To deliver data to Cassandra, you need to configure the Cassandra Publisher as follows:

  • Configure the NullEncoder
  • Configure the CassandraPublisher

This is done by setting the values in the bdglue.properties file as follows:

bdglue.encoder.class = bdglue2.encoder.NullEncoder
bdglue.encoder.threads = 2
bdglue.encoder.tablename = false
bdglue.encoder.txid = false
bdglue.encoder.tx-optype = true
bdglue.encoder.tx-timestamp = false
bdglue.encoder.tx-position = false
bdglue.encoder.user-token = false
bdglue.encoder.include-befores = false
bdglue.encoder.ignore-unchanged = false
#
bdglue.event.generate-avro-schema = false
bdglue.event.header-optype = false
bdglue.event.header-timestamp = false
bdglue.event.header-rowkey = true
bdglue.event.header-avropath = false
bdglue.event.header-columnfamily = true
bdglue.event.header-longname = true
#
bdglue.publisher.class = bdglue2.publisher.cassandra.CassandraPublisher
bdglue.publisher.threads = 2
bdglue.publisher.hash = rowkey
#
bdglue.cassandra.node = localhost
bdglue.cassandra.batch-size = 5 
bdglue.cassandra.flush-frequency = 500 
bdglue.cassandra.insert-only = false

Basic Cassandra Administration

This section briefly explains how to start Cassandra from the command line, run the CQL shell, generate DDL that corresponds to the relational source tables, and apply that DDL into Cassandra.

Running Cassandra and the CQL Shell

First off, we have to make sure that Cassandra is running. To run Cassandra from the command line, run Cassandra using ‘sudo’.

#> cd ./apache-cassandra-3.0.5   # the Cassandra installation directory
#> sudo ./bin/cassandra –f       # runs in the console window. CTRL-C to end.

Running the Cassandra shell follows much the same process, but ‘sudo’ is not required.

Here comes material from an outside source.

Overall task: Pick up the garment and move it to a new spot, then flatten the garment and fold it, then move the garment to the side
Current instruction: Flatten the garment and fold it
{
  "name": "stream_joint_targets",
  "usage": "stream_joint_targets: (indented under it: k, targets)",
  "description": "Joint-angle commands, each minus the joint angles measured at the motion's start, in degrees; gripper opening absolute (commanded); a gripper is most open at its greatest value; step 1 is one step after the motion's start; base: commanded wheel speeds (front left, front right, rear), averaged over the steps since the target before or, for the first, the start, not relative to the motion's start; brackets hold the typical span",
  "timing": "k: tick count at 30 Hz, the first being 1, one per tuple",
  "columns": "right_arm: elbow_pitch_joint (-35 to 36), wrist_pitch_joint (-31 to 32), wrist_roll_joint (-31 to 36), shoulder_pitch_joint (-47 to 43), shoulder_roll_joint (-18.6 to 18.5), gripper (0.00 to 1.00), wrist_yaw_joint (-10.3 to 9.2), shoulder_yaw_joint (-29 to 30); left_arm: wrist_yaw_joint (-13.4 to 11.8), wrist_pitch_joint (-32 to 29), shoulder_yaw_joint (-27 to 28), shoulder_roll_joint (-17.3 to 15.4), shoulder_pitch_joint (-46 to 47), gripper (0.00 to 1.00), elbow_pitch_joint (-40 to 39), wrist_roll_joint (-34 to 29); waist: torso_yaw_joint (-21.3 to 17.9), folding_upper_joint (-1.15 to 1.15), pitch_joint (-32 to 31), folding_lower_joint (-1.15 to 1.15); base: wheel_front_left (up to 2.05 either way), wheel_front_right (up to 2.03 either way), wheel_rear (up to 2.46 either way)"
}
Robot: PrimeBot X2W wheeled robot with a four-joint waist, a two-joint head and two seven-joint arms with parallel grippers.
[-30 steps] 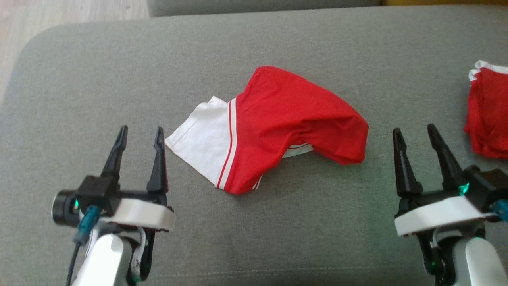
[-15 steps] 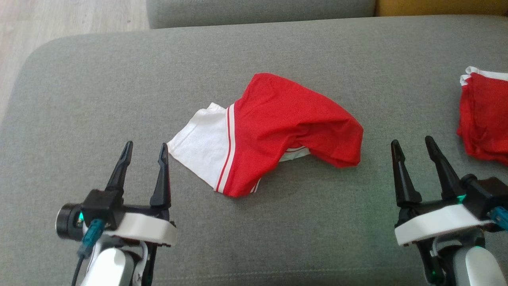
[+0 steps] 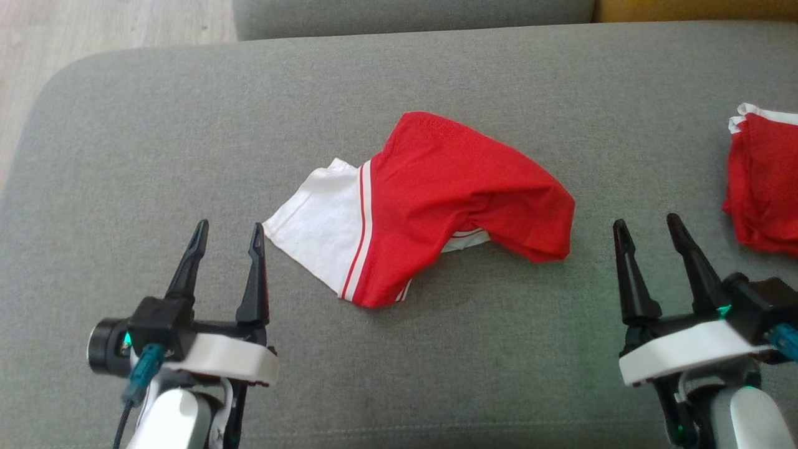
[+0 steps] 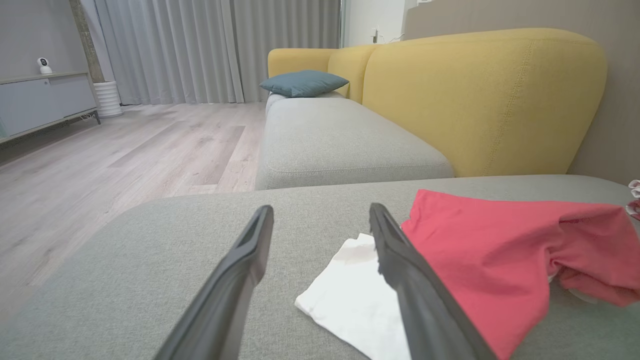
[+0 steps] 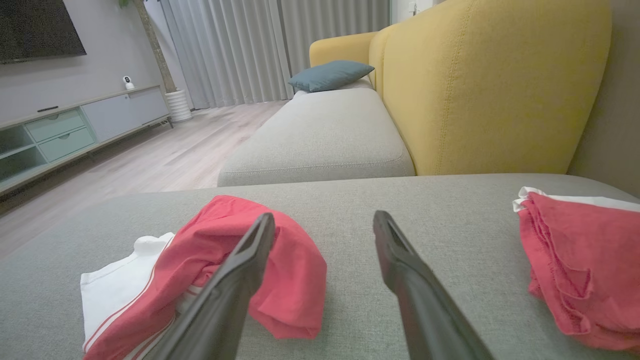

#> cd ./apache-cassandra-3.0.5   # the Cassandra installation directory
#>./bin/cqlsh                    # runs in the console window. CTRL-C to end.
Connected to Test Cluster at 127.0.0.1:9042.
[cqlsh 5.0.1 | Cassandra 3.0.5 | CQL spec 3.4.0 | Native protocol v4]
Use HELP for help.
cqlsh>

Note that ‘cqlsh’ is implemented using Python version 2.7. Most Linux systems currently have Python 2.6 installed as the default. Various utilities such as ‘yum’ seem to rely on this version of Python. Note that these versions of Python are not compatible. If you don’t have version 2.7, you will have to install it. The easiest way is to download the Python 2.7 source, build, and then install it into /usr/local/bin. Be careful not to overwrite the default Python 2.6 (likely installed in /usr/bin/…).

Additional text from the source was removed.